__Task prompt__:
A single number is the whole answer: the count of lines in the records where "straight" occurs.

(Dataset records)

---*---

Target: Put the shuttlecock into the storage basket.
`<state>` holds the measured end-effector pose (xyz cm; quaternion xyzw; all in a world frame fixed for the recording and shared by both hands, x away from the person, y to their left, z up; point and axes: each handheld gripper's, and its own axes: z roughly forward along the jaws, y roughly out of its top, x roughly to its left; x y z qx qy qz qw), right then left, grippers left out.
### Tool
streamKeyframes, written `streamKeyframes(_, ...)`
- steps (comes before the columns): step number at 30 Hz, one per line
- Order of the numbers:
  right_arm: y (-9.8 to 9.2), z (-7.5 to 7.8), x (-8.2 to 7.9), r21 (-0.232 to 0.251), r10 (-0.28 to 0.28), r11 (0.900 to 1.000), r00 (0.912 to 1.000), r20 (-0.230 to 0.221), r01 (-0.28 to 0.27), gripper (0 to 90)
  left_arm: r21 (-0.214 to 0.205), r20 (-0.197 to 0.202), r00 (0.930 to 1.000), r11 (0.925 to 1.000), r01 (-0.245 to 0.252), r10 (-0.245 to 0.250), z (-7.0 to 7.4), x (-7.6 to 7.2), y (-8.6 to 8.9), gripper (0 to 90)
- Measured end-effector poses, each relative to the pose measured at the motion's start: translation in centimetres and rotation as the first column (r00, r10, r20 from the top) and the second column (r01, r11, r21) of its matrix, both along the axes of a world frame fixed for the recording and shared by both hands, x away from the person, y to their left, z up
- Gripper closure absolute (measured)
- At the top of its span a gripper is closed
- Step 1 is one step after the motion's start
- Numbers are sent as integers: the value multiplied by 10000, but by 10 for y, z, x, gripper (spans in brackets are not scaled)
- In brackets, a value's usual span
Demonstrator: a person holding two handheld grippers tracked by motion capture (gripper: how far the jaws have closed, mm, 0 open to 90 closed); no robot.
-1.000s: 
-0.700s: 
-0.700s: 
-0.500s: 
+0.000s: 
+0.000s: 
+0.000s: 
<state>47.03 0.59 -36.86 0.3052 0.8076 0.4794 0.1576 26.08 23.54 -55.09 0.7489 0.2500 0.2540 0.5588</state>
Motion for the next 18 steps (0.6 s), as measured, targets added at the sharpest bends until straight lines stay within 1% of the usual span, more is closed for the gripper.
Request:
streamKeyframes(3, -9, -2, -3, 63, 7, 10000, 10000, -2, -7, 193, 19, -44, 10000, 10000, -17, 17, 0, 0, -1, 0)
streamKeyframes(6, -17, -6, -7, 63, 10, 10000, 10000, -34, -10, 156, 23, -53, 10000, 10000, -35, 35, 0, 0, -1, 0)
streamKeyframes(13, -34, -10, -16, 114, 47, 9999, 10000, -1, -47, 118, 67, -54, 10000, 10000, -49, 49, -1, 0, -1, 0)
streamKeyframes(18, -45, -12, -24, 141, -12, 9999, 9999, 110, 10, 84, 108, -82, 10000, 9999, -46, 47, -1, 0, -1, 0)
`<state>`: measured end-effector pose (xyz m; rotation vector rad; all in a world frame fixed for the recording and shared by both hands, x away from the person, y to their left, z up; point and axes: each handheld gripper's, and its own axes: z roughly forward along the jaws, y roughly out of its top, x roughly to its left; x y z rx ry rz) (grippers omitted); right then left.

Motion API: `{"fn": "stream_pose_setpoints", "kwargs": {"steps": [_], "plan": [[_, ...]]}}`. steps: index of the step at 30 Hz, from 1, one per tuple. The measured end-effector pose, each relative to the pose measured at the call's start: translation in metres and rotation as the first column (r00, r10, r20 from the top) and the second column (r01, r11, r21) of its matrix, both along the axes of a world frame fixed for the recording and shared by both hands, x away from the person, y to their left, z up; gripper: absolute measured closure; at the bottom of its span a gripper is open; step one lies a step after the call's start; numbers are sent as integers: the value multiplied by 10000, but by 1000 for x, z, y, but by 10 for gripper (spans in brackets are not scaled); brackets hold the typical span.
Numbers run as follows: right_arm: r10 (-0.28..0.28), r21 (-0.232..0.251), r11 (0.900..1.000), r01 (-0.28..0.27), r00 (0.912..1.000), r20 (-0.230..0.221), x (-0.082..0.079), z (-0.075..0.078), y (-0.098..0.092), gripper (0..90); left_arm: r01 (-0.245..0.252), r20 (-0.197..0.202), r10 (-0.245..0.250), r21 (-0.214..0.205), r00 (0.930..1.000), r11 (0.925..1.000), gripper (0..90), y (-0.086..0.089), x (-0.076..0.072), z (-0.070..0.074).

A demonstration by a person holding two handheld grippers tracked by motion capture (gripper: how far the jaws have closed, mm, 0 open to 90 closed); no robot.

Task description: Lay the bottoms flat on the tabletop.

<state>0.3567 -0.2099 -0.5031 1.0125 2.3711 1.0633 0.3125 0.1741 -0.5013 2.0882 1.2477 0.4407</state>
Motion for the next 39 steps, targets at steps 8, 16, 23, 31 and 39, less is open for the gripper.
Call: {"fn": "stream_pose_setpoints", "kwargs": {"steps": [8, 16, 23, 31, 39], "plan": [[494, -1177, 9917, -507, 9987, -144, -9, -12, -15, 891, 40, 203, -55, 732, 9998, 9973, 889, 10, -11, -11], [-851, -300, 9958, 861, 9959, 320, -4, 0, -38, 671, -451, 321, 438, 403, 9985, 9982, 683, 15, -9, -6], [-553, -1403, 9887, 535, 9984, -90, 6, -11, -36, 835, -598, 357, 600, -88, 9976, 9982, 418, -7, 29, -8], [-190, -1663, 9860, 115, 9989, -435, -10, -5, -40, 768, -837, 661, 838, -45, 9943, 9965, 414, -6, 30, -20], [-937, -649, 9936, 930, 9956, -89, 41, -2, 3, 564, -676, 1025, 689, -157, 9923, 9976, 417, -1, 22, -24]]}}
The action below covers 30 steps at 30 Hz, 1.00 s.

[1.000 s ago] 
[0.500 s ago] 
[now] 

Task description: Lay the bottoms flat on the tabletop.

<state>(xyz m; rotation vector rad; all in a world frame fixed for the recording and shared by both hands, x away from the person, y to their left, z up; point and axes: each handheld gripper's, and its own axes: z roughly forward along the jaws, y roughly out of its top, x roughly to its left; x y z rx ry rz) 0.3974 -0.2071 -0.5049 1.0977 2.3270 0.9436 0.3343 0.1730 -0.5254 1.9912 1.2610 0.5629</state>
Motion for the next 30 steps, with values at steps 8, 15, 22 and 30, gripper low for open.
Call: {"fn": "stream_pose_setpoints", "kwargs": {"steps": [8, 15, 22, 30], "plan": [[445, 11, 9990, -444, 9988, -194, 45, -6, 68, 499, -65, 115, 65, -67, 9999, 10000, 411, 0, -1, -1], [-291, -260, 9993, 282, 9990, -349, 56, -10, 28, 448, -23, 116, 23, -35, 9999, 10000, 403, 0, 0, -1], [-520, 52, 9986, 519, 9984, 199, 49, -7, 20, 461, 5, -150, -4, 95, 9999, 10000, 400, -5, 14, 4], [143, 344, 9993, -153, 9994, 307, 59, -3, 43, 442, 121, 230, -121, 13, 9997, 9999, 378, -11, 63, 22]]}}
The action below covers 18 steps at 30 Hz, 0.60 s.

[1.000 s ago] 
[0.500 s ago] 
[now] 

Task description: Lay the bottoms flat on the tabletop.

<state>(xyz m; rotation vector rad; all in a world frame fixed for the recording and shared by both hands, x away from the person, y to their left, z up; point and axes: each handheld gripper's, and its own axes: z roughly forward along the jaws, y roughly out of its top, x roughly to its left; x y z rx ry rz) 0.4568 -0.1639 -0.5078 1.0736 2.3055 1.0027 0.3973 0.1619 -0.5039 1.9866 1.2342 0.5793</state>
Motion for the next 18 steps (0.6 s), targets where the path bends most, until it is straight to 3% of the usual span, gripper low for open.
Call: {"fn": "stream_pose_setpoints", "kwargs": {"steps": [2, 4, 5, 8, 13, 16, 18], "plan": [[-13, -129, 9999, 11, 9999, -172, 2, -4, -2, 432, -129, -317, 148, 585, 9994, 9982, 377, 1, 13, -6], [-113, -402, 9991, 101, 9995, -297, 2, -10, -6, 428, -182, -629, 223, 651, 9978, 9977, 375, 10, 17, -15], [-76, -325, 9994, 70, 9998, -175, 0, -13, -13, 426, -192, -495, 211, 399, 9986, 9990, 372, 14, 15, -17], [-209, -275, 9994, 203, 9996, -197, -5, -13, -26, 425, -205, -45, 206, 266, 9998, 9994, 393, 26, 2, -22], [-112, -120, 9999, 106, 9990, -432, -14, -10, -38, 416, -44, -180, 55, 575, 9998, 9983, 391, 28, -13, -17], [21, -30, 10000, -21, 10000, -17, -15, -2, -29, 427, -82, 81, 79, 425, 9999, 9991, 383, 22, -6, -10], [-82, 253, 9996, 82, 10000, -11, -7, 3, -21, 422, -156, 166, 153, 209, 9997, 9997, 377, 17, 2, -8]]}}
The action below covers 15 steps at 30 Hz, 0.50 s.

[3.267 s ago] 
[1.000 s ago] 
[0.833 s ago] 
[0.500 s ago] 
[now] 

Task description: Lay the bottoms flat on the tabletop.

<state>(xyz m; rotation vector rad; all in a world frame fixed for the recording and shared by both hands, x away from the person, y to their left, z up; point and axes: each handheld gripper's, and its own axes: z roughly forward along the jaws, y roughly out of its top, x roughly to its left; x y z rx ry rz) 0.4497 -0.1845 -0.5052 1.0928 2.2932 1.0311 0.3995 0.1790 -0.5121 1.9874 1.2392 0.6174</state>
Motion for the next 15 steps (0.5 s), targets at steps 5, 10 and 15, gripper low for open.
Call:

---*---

__Task output__:
2